# Using Rane ME 60 Eq



## Guest (Jan 19, 2007)

Hi All,
Couple of questions regarding the Room EQ software.

1. Is it suitable for PA Sound systems?
2. The help files only talk about using it with BFD and Mclaren EQ's. I've got a rane me 60. I'm assuming you just take the measurements as normal and view the peaks and then just manually adjust the EQ based on the peaks and then re-measure?

Thanks!


----------



## brucek (Apr 11, 2006)

I think REW would work fine for you. You don't have control over Q with the ME60, but REW will still identify the overall response that you will be able to modify with your octave sliders and then retest until you get the response you're looking for.

Hopefully you have an ECM8000 since your testing will likely be done full range...

brucek


----------



## Wayne A. Pflughaupt (Apr 13, 2006)

Welcome to the Forum, Ki!

Yes, REW will work for PA systems, but it might be a bit cumbersome.
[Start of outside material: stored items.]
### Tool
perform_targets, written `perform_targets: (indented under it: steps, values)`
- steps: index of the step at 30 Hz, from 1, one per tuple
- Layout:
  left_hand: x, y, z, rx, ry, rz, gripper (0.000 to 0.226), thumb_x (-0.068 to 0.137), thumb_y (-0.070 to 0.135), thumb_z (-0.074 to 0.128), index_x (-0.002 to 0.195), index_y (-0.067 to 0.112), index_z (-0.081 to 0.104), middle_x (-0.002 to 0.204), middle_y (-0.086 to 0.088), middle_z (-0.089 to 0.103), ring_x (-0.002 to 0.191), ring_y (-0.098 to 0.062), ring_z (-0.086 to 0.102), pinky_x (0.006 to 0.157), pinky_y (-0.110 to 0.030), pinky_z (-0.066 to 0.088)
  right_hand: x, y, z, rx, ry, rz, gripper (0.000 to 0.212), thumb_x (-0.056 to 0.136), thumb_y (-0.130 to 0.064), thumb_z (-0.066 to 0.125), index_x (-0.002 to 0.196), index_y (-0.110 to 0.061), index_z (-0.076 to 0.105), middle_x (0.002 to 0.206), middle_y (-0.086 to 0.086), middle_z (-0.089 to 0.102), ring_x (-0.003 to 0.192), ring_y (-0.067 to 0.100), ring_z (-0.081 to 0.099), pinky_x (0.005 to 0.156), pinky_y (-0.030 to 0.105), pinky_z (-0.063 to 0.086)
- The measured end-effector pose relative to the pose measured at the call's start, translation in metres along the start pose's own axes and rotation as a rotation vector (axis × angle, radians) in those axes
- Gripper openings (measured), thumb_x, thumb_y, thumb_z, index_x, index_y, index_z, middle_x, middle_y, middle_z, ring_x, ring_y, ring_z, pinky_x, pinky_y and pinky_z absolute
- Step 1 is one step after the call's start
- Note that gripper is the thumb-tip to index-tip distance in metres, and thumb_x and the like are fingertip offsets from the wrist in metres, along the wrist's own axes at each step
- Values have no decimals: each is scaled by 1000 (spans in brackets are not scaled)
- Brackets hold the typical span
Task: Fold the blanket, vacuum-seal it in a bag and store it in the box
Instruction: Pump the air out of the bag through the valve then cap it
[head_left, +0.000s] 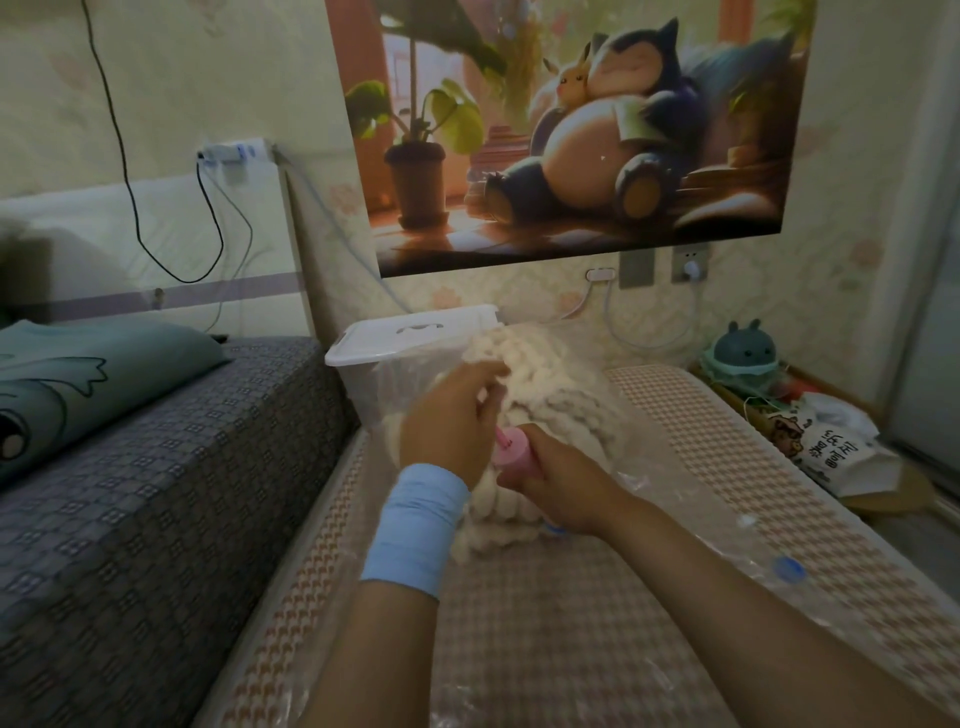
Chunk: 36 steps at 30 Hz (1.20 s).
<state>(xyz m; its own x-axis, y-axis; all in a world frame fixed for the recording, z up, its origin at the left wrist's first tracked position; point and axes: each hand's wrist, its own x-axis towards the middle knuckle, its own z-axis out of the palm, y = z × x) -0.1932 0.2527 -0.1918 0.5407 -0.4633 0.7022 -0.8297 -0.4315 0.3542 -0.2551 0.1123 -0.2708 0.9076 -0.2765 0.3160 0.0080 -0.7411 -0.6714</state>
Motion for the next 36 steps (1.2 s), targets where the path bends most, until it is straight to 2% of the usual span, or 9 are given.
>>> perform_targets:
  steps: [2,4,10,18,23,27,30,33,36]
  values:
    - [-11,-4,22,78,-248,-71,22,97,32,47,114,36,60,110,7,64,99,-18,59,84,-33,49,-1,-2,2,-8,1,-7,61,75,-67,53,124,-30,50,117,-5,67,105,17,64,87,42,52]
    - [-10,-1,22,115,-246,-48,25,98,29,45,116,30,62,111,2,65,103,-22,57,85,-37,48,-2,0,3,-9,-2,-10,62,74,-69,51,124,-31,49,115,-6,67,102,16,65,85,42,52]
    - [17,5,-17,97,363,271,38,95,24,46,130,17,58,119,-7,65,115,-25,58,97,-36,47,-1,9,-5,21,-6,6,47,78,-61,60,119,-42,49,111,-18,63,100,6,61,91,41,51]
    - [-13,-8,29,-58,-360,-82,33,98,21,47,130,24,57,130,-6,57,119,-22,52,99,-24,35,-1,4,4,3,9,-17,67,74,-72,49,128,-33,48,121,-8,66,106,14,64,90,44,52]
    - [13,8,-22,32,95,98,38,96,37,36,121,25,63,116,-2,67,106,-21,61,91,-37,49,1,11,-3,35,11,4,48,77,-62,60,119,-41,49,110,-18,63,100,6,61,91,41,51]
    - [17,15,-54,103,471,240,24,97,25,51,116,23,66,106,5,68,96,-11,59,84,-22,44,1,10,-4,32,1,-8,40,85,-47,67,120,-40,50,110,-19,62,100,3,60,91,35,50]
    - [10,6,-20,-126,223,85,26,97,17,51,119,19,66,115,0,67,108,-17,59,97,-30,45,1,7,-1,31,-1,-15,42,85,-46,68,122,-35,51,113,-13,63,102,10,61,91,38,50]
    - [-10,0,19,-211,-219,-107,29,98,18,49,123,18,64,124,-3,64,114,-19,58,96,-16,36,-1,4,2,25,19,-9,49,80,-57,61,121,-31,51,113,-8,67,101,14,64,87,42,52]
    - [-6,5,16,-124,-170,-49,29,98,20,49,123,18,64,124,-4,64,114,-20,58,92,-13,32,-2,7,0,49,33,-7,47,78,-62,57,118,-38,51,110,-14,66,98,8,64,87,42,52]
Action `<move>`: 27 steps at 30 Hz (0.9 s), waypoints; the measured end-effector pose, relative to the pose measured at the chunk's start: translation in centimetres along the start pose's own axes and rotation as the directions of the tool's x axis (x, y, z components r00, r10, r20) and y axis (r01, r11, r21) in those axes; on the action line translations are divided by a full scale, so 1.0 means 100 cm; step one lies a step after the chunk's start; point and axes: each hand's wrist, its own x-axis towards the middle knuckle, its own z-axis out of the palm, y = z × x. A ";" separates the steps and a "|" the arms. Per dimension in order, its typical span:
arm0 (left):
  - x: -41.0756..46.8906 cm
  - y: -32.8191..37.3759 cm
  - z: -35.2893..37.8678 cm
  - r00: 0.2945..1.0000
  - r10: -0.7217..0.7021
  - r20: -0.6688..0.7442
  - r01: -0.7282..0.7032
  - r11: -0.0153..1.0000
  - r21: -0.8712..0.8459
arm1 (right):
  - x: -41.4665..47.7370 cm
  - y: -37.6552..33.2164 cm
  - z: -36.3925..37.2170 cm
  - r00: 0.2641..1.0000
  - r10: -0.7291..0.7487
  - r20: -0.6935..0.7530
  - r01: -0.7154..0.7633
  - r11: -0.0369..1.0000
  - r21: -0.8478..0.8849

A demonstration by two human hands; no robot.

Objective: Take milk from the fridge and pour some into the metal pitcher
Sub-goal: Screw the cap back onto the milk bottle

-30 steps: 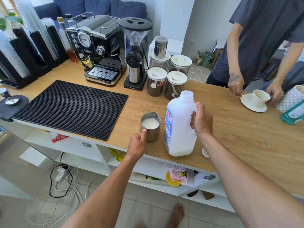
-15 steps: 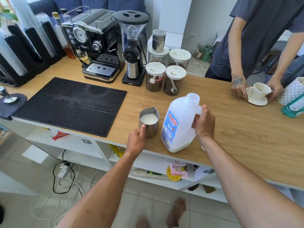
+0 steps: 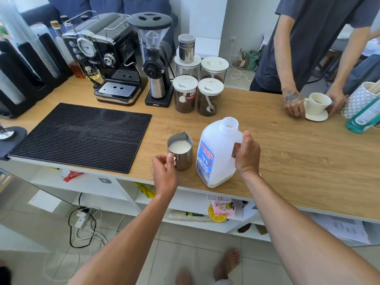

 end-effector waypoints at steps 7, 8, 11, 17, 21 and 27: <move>-0.018 0.046 0.013 0.814 0.524 0.250 -0.550 0.834 0.044 | -0.005 -0.001 -0.005 0.998 -0.061 0.026 0.062 0.997 -0.036; -0.021 0.052 0.016 0.804 0.503 0.318 -0.534 0.845 0.013 | -0.009 0.001 -0.006 0.997 -0.072 0.012 0.073 0.997 -0.029; -0.026 0.062 0.032 0.786 0.451 0.423 -0.488 0.872 -0.023 | -0.014 0.022 -0.015 0.991 -0.115 -0.061 0.116 0.993 0.005; -0.028 0.051 0.056 0.794 0.462 0.395 -0.448 0.884 -0.133 | -0.004 0.076 -0.073 0.998 0.022 0.061 0.008 0.894 -0.448; -0.027 0.050 0.064 0.790 0.489 0.371 -0.483 0.868 -0.115 | -0.004 0.096 -0.085 0.929 0.272 0.251 -0.044 0.754 -0.656; -0.029 0.052 0.066 0.795 0.499 0.343 -0.526 0.850 -0.017 | -0.012 0.110 -0.075 0.928 0.268 0.260 0.044 0.613 -0.789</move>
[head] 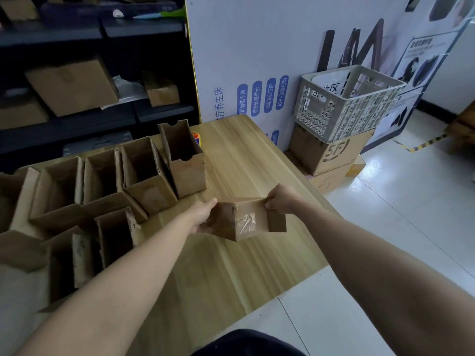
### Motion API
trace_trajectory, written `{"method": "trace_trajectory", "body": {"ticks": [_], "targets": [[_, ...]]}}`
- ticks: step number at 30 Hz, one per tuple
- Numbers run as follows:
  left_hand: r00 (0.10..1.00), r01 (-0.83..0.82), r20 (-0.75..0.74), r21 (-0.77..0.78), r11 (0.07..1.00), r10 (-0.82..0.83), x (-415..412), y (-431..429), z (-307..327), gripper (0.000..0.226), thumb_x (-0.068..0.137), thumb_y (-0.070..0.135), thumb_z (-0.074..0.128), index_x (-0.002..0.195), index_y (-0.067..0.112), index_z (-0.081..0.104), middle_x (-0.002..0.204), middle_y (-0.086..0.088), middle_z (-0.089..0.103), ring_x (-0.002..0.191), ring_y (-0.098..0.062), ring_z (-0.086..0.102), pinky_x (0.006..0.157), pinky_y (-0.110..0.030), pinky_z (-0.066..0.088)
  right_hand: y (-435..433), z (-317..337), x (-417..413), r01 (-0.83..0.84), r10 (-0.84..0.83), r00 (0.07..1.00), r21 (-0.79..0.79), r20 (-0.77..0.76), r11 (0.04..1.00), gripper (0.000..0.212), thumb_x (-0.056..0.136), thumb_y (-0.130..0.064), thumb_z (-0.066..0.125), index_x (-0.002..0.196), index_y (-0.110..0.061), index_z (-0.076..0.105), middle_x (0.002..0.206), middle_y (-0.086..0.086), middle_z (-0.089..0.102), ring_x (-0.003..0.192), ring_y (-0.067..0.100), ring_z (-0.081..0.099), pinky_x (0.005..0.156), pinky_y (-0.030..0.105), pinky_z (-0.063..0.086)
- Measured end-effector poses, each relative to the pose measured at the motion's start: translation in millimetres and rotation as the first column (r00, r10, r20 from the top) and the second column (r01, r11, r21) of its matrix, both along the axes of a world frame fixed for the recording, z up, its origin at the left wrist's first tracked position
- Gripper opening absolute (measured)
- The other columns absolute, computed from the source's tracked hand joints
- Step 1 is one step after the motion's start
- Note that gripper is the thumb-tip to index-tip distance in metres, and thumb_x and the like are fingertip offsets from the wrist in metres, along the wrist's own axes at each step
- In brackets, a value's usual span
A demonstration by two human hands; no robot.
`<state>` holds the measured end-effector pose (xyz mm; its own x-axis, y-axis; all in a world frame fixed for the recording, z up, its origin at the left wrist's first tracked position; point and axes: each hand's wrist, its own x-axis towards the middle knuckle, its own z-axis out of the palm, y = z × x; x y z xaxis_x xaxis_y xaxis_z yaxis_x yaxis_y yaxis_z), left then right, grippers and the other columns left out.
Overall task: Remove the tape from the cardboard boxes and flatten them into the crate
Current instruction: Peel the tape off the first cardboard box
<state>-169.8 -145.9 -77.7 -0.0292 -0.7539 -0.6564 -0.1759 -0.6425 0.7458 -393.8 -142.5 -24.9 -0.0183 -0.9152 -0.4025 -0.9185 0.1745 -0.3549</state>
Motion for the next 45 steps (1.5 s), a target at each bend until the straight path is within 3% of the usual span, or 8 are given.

For one thing, as brucek suggests, you’ll need a good full-range mic, not the Radio Shack SPL meter most of us use here (since we’re primarily interested in EQing our subwoofers. Check our sticky threads on this Forum for details on the inexpensive Behringer ECM8000 and getting it calibrated for better accuracy.

The “cumbersome” thing I mentioned was the fact that REW is not real-time. It uses a sine wave (I think that’s what it is) sweep from the low to high frequencies, and after a second or two displays response on-screen. After adjusting your EQ you’d have to make another sweep, and so on each time you adjusted a filter. For PA use you might want to find a program that gives real-time readings – I think maybe True RTA and/or ETF will do that, although I’ve never used them.

Regards,
Wayne


----------